Et il y a LE livre de l’année.
achetez ce bouquin, offrez ce bouquin, lisez et faites lire...Et c’est à ce petit bouquin que je me dois d’attribuer la première place. Choix personnel bien sûr, lecture partagée et histoire en trame d’une vie. Celle d’un père comme rarement on sait en parler.
Je ne connais celui qui a déposé ses mots sur le papier que par les quelques lignes offertes au dos de couverture. Mais après tout, qu’importe. La lecture en aurait-elle été différente ? Les mots auraient-ils été plus lourds, plus proches ?

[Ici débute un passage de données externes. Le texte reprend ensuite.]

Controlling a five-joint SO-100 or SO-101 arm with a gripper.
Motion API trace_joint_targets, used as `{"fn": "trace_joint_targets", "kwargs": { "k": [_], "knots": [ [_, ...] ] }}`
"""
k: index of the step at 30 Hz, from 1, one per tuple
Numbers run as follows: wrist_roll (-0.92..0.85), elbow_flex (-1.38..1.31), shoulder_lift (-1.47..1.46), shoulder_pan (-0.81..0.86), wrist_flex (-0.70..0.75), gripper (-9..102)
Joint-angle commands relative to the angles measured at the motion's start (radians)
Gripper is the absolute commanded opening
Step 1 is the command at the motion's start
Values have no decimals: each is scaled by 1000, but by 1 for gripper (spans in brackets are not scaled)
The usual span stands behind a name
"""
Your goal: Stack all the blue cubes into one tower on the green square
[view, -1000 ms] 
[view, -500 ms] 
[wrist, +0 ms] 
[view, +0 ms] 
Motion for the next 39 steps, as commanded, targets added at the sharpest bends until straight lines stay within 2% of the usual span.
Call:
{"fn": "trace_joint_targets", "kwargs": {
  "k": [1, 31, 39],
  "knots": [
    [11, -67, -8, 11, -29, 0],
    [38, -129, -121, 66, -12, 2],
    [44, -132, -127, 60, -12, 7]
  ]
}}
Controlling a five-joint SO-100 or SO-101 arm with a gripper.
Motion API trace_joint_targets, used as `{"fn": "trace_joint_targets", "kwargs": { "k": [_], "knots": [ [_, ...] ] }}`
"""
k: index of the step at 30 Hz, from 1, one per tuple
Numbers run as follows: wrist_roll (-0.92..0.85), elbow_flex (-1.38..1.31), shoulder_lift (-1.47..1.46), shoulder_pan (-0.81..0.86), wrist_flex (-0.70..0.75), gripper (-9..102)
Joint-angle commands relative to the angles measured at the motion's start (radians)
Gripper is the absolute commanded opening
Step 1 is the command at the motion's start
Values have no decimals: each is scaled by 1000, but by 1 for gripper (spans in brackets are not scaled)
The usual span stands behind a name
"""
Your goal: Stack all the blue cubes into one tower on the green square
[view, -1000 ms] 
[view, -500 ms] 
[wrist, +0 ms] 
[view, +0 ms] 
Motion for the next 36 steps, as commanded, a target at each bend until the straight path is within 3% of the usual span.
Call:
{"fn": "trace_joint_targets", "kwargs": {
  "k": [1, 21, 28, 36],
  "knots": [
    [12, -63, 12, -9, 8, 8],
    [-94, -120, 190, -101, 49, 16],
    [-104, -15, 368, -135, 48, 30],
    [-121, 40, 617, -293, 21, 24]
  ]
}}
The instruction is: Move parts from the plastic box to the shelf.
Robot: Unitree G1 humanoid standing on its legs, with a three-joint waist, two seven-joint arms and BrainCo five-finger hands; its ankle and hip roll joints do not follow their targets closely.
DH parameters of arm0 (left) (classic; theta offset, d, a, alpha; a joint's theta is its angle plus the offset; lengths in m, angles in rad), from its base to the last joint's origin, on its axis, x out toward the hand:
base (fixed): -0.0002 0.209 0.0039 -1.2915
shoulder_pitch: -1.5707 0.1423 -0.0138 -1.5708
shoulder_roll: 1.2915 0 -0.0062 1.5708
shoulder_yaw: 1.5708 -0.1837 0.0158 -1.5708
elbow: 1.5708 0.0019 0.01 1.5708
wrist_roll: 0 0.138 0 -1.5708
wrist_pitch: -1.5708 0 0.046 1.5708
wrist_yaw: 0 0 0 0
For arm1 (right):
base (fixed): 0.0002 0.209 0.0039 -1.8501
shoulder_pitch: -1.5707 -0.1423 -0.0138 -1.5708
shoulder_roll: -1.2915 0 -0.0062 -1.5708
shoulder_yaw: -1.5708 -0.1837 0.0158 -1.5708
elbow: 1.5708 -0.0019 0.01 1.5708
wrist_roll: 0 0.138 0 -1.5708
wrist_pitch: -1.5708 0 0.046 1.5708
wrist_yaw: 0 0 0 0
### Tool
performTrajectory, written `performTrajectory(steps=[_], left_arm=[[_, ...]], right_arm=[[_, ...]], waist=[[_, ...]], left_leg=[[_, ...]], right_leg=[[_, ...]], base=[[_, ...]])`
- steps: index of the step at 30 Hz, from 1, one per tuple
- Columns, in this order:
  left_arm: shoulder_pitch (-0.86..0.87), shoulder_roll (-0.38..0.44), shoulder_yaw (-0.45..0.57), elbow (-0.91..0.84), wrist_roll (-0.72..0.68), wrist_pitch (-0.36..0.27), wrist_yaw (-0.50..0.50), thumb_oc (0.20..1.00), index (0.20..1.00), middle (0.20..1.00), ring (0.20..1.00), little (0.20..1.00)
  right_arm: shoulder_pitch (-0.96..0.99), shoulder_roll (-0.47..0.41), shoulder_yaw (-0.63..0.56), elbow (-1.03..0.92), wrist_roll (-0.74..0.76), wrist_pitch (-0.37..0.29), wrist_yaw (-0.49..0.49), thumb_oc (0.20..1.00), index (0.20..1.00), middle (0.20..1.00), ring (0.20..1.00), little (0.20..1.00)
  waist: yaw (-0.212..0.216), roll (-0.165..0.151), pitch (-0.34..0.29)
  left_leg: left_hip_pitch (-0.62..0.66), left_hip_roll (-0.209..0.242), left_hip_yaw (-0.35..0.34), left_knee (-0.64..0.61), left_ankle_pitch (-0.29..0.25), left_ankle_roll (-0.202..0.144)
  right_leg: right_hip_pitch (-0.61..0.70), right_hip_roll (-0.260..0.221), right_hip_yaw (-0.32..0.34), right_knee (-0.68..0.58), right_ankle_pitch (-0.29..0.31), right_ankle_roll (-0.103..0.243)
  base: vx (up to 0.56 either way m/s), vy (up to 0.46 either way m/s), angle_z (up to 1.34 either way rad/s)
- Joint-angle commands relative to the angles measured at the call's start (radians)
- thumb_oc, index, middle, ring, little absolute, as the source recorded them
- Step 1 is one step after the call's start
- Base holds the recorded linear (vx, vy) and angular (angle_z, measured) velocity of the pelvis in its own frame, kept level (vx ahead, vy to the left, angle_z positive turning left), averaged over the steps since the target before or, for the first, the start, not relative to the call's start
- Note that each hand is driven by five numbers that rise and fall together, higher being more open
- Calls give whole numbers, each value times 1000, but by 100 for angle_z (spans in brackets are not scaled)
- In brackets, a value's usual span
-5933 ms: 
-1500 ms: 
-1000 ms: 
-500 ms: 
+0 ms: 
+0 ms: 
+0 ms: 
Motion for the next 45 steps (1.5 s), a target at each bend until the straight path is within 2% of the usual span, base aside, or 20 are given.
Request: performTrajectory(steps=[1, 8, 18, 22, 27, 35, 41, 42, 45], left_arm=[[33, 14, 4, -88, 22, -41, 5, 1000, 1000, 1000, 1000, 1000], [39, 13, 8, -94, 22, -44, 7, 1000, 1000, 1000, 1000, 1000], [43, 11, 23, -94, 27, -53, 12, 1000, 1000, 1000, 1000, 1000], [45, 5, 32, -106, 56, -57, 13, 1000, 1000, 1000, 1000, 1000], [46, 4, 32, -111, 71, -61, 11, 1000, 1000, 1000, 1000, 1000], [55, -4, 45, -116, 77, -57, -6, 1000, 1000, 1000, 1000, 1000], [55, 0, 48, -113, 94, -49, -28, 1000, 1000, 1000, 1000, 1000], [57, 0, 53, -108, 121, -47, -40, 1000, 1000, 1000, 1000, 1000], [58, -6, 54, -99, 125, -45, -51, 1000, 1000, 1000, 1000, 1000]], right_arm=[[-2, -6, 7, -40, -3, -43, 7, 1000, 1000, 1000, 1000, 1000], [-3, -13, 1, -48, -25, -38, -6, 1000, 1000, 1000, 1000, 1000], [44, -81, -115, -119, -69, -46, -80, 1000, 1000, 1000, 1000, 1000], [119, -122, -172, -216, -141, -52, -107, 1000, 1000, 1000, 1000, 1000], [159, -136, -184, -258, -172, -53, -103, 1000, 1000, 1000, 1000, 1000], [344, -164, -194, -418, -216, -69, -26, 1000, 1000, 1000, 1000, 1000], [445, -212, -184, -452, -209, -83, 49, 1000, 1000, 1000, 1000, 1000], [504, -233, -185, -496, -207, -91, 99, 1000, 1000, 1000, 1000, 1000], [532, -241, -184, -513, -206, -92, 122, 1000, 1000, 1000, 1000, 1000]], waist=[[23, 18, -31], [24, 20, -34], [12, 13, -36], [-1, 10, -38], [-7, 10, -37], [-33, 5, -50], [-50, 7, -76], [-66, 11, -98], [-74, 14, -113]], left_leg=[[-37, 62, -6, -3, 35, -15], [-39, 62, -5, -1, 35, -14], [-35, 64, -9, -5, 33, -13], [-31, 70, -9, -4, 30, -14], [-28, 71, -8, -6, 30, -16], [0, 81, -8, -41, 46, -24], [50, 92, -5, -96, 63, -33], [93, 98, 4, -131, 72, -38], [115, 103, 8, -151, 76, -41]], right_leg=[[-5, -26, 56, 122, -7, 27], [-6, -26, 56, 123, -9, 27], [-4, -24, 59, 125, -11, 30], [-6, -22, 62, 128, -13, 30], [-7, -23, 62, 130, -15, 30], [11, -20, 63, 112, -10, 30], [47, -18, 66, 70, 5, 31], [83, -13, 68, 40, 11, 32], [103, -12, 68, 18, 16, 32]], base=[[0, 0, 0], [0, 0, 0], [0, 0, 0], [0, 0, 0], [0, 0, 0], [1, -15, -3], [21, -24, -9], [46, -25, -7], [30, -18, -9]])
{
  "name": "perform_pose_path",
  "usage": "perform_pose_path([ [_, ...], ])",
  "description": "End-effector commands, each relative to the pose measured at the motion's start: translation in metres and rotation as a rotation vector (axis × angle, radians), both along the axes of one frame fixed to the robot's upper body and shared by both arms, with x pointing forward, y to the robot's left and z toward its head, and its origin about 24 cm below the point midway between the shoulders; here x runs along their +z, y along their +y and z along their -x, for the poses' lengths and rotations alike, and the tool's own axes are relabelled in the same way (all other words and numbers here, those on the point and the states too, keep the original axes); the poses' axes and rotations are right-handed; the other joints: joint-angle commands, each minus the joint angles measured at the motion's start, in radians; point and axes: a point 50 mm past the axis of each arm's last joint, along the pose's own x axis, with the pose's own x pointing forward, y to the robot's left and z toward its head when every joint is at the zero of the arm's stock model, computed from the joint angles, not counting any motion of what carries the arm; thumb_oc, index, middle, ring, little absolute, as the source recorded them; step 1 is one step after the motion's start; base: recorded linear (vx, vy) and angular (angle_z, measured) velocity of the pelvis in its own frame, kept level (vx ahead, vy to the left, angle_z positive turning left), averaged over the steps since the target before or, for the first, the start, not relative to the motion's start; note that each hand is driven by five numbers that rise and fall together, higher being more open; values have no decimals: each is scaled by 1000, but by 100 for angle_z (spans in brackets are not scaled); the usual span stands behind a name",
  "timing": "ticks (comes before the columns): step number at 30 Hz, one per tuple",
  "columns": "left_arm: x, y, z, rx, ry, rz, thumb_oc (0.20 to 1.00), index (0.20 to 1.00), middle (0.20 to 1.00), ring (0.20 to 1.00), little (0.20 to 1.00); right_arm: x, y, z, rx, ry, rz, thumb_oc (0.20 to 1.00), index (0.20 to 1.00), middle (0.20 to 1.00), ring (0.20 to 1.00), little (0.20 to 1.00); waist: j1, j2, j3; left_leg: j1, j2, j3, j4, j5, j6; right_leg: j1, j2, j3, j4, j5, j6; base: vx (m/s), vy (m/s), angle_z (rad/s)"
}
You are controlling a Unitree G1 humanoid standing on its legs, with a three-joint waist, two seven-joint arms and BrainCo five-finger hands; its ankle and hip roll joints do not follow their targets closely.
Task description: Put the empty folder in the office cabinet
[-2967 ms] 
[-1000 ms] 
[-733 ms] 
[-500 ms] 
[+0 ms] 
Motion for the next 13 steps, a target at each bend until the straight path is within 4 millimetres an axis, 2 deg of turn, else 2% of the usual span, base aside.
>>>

Est-ce qu’un visage apporte aux phrases offertes, aux pages tournées une autre présence, une plus belle ou grande ou large envergure ?
Quelques pages d’une vie, de vie(s). Quelques mots pour des souvenirs, une histoire, une vie.

D’un père à son fils.
D’un fils pour son père.
Merci.

Vincent Flamand – D’aussi loin que je me souvienne, il s’est toujours levé tôt. – 10 € – Editions de l’aube.